We consider the materiality of sustainability risks in the context of:
- their impact on the sustainability of the businesses to which we lend,
- to their ability to refinance; and
- the risk of default
Sustainability risk factors that we consider include:
- Environmental: Fossil fuel dependence, mining carbon emissions, stranded assets, raw material sourcing, toxic emissions and waste
- Social: health and safety, labour management, privacy and data security, product safety and quality, responsible lending, supply chain labour standards, modern slavery
- Governance: Ownership, Board, risk management and internal controls, accounting standards, business ethics, anti-competitive practices, lack of disclosure
Based on our assessment of material sustainability risks we assign a High, Medium or Low risk rating for each category of environmental, social and governance. We will exclude any company with a High risk rating in any category. Additional scrutiny is applied to entities which have a Medium social or environmental risk layered with a Medium governance risk.
Due diligence process for asset-backed securities
Given the broad scope of fixed income instruments, the analysis of sustainability risks is tailored where needed for different types of issuers and transactions.

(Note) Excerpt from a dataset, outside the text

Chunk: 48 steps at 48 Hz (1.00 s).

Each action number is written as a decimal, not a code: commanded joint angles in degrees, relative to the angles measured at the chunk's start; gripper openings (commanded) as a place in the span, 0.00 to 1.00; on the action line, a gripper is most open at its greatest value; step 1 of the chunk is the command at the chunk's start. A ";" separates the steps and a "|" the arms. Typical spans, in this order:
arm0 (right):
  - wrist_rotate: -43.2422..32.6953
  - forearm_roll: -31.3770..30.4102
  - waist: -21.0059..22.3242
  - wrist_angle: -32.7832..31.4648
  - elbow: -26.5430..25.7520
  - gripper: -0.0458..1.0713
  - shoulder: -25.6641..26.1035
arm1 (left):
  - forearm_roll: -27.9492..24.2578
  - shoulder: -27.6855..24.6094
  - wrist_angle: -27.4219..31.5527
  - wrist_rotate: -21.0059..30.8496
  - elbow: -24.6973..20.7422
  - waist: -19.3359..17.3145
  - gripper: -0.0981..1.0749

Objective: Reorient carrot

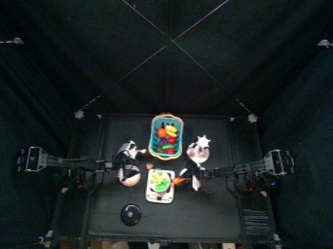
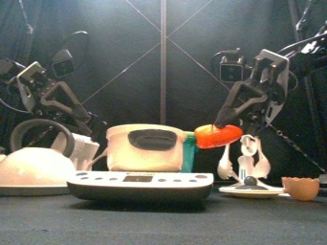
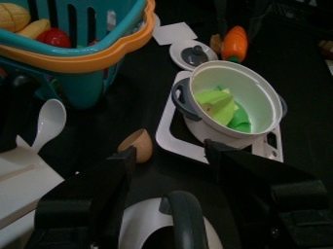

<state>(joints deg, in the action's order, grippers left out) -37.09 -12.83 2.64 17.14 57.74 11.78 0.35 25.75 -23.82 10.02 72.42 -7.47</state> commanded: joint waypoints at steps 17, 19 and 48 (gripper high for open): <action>13.97 19.95 -0.88 12.22 6.15 0.65 3.96 | 0.97 0.09 -0.26 0.00 -0.70 0.00 0.88; 16.70 23.47 -2.37 12.22 5.63 0.65 3.69 | 0.97 0.00 -0.26 -0.09 -0.79 0.09 0.88; 42.54 71.98 -24.52 23.73 1.23 0.65 -6.42 | 1.05 0.09 -0.26 -0.18 -0.70 0.09 0.88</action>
<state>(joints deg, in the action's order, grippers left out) 2.72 50.27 -17.67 36.47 60.38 6.24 1.23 25.75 -23.82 10.02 72.42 -7.47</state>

Recognising that the nature of fixed income is that the potential downside outweighs the potential upside of an investment, the focus of ESG analysis is largely to identify and protect against significant event risk that can impact issuer / originator creditworthiness and that of asset cover pools.
For asset-backed securities the investment managers process assessed criteria such as:
Assess the lending strategy of the originator
- What is the lending product?
- Does it have deleterious effects on society or the environment (e.g. payday lending)?
- How is the product originated?
- What are the credit policies of the originator (do they consider ESG risk in their decisions)
- Are there risks of misselling to borrower?
- What levels of disclosure are there around the product?
- Is the lending regulated or unregulated?
Assess the governance risks surrounding the structure.
- Is there proper segregation of cash?
- Is there an independent trustee?
- What is the organisational structure of the originator (e.g. are credit underwriters paid on volumes or performance)?
- Are collections outsourced?
We assess these Sustainability Risks based on both internal and externally sourced research and analysis. we assess local media outlets for timely alerts on relevant issues and entities to further inform our process.
2. No Consideration of Principal Adverse Impact Statement or Consideration of Principal Adverse Impact Statement:
Notwithstanding that the Investment Manager integrates the consideration of Sustainability Risks into the investment decision-making process, the Investment Manager does not consider the principal adverse impacts of its investment decisions on Sustainability Factors in respect of the Fund. The Investment Manager has opted against doing so, primarily because such information that would be necessary to enable the Investment Manager to make this assessment is not yet available for all the entities in which the Fund may invest.
The Fund does not expect to make any Sustainable Investments as defined by SFDR.
3. Remuneration Policy Summary:
The Investment Manager has put in place a Remuneration Policy which governs the fixed and variable remuneration structure of its employees. The Investment Manager is committed to implementing a remuneration framework where adherence to the principles set out herein is part of the performance management framework and can directly impact the overall remuneration of employees.